■ REQUIRED WORK ■
Please report every line in the entries that contains the string "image".

[Source data]
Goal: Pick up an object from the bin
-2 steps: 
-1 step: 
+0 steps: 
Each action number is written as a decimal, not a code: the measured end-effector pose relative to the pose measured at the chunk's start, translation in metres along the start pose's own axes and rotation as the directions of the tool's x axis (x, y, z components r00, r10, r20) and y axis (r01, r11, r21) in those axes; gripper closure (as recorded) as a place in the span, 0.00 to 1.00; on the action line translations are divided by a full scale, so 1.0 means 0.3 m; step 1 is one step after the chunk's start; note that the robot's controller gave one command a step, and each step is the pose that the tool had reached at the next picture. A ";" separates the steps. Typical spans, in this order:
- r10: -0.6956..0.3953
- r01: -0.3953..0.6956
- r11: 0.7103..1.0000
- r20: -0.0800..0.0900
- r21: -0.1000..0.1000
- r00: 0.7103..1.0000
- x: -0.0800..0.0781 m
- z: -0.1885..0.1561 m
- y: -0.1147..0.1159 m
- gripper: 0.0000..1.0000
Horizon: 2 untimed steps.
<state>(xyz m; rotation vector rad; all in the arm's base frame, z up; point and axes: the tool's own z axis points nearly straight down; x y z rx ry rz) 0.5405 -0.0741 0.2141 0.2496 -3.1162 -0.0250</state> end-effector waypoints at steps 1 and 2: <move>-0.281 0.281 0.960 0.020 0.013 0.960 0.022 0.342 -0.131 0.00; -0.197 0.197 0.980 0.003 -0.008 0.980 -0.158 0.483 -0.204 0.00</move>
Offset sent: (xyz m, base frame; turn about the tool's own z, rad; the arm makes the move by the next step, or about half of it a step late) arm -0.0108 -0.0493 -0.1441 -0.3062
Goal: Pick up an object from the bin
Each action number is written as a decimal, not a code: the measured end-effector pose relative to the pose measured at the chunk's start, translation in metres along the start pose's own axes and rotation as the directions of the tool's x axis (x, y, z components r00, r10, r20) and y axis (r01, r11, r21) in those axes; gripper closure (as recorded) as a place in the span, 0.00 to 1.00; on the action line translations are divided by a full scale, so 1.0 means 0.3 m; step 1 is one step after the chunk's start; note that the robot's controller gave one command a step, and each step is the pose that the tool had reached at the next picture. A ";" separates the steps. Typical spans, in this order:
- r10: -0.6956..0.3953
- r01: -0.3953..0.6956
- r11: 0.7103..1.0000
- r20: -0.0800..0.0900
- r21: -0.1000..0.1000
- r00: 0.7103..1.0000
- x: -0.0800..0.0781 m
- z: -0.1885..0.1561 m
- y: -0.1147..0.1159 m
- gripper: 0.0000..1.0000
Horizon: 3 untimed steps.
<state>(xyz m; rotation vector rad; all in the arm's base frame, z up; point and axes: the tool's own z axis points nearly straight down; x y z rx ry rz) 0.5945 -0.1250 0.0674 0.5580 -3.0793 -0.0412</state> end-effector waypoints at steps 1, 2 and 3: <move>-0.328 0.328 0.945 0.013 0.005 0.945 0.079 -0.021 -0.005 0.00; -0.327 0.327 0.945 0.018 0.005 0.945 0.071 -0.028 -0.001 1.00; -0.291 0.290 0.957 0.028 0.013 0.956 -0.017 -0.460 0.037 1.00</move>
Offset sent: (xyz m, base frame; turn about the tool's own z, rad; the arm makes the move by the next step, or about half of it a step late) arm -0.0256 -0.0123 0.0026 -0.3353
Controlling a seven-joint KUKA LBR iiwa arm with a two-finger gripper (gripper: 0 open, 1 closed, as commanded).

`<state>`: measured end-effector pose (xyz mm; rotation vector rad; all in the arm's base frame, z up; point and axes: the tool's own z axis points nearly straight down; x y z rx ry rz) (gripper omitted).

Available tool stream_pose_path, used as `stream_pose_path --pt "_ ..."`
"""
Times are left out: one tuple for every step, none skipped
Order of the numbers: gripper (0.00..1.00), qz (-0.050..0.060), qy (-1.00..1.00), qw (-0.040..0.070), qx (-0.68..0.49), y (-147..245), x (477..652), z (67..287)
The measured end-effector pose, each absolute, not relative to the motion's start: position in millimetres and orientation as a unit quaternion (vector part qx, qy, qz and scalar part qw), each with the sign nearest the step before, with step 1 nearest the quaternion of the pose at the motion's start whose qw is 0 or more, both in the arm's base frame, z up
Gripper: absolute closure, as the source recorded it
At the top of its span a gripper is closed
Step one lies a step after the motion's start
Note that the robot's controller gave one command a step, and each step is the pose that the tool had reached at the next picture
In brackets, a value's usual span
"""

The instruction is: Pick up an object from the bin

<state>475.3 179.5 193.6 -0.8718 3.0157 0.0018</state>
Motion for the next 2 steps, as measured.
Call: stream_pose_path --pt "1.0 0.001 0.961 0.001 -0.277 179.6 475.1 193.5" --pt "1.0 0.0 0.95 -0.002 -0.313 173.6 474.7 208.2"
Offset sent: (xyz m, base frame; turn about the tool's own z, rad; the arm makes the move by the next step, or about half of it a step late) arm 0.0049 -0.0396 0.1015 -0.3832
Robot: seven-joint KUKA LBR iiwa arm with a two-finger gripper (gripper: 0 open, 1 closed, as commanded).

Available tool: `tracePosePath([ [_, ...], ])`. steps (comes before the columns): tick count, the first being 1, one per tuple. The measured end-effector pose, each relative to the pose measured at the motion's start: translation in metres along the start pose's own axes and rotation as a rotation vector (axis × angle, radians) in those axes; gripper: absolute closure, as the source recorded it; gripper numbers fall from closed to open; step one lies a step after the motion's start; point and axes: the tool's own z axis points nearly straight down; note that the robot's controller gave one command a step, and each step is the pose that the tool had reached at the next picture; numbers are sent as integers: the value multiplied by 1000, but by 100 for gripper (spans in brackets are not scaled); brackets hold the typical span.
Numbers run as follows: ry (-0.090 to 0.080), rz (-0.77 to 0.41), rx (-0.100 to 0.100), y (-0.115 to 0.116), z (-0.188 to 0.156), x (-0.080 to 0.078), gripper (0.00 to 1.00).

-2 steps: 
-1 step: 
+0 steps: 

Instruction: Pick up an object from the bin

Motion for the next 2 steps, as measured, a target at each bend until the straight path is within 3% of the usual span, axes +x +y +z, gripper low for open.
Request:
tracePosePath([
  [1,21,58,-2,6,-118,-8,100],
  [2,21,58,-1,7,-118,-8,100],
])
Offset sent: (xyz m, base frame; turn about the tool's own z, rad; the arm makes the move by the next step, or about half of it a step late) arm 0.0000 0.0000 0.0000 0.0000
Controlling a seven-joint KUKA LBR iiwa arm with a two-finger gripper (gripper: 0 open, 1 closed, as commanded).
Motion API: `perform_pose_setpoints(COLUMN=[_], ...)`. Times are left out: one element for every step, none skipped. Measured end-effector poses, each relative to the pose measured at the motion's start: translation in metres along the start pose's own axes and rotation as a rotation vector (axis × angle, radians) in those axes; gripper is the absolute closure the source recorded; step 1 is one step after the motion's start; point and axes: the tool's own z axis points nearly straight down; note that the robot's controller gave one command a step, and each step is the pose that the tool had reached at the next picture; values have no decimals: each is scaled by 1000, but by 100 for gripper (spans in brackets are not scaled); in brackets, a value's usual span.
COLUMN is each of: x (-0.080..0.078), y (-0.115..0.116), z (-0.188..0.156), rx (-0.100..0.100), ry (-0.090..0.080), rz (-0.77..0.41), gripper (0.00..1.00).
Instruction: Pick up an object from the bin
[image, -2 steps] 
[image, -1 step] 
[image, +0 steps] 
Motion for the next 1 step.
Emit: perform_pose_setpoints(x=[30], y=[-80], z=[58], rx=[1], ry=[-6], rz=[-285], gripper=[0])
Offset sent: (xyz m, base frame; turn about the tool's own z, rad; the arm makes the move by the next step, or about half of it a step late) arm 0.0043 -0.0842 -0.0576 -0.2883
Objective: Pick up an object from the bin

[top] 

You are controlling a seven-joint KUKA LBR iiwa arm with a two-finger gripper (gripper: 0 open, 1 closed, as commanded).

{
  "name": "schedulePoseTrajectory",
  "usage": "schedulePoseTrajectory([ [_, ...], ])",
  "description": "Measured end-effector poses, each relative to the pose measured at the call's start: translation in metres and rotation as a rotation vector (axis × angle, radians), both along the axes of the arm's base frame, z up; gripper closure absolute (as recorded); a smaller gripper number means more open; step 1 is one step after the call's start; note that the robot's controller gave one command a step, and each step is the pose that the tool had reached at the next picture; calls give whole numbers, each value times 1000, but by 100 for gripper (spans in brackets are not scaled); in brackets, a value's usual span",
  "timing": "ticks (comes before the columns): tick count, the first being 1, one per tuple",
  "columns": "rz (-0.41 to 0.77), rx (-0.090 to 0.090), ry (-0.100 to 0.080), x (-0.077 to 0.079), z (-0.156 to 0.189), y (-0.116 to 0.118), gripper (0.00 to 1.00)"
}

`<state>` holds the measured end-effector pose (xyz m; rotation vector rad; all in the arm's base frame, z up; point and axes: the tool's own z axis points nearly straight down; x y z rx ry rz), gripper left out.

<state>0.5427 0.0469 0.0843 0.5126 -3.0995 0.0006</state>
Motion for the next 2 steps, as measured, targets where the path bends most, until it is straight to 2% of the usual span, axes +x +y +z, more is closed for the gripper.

■ THE ANSWER ■
[image, -2 steps] 
[image, -1 step] 
[image, +0 steps] 

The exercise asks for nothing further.